The man has just finished the Ironman. The woman came in ahead of him. If you eat the same energy bar they do, you must be doing something right, the ads say.
Perhaps, if you actually require a vast amount of energy. But be especially diligent when tossing what Kostas calls "glorified candy bars" into your cart. "People think they are (healthful) because they look at the ingredients and see vitamins and minerals added," she said. "But often the first ingredient is sugar."
The first ingredient should always be a whole grain and sugar one of the last, Kostas said.
Energy drinks, too, are usually suspect: "Many times, it's just caffeine and sugar," Kostas said.
No. 2: Oils
Over the past several years, every food expert from TV chefs to the Italian grandmothers on spaghetti sauce commercials have been proclaiming the benefits of natural oils.
Olive oil has gotten the most promotion, although avocado, almond and sunflower oils are becoming increasingly easy to find.
But watch the spout -- too much any of these can add up very quickly, Kostas warned.
"Limit it to maybe 1 tablespoon for your whole dinner. Many people think the more the better, and end up getting one-fourth of a cup, adding 500 calories instead of 25 to their dinner."
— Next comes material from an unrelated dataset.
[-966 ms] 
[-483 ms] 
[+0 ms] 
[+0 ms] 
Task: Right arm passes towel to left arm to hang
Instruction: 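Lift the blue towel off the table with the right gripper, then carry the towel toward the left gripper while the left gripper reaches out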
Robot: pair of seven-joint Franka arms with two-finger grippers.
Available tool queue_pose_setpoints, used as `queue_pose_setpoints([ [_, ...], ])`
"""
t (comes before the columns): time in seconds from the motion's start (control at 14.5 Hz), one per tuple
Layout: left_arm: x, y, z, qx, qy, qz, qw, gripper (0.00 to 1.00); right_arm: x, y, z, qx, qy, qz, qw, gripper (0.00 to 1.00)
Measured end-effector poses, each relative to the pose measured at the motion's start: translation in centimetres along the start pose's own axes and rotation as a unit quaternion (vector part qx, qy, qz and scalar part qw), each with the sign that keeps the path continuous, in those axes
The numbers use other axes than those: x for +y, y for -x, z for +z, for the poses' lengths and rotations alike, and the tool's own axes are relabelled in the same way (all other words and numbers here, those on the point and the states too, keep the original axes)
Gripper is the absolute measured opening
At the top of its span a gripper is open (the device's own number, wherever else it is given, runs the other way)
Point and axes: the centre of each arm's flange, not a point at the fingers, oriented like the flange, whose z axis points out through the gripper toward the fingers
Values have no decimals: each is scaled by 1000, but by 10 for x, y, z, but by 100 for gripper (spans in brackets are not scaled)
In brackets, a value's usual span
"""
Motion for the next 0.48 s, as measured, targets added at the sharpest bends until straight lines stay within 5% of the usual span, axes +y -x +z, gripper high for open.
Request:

When it comes to oils, even the "healthy" ones, less is definitely more. And the same goes for our last "healthy" food selection.
No. 1: Nuts
Just as with oils, the key to keeping this seemingly innocent party food in the healthy category is moderation.
"This is definitely one case where more is not necessarily better," Kostas said. Almonds, for example, are high in vitamin E and magnesium and contain very little cholesterol.
But 1 ounce of almonds -- dry-roasted, with no salt -- contains 170 calories and 15 grams of fat. Kostas said one-quarter cup a day may be fine, or even less.
"But not a whole cup," she said. "Many people overdo nuts."
Overall, most of these foods are, in fact, healthy. But keeping them on the "good for you" list requires a bit of restraint, measuring and reading of ingredient lists, where, unlike the health section, there's no stretching the truth.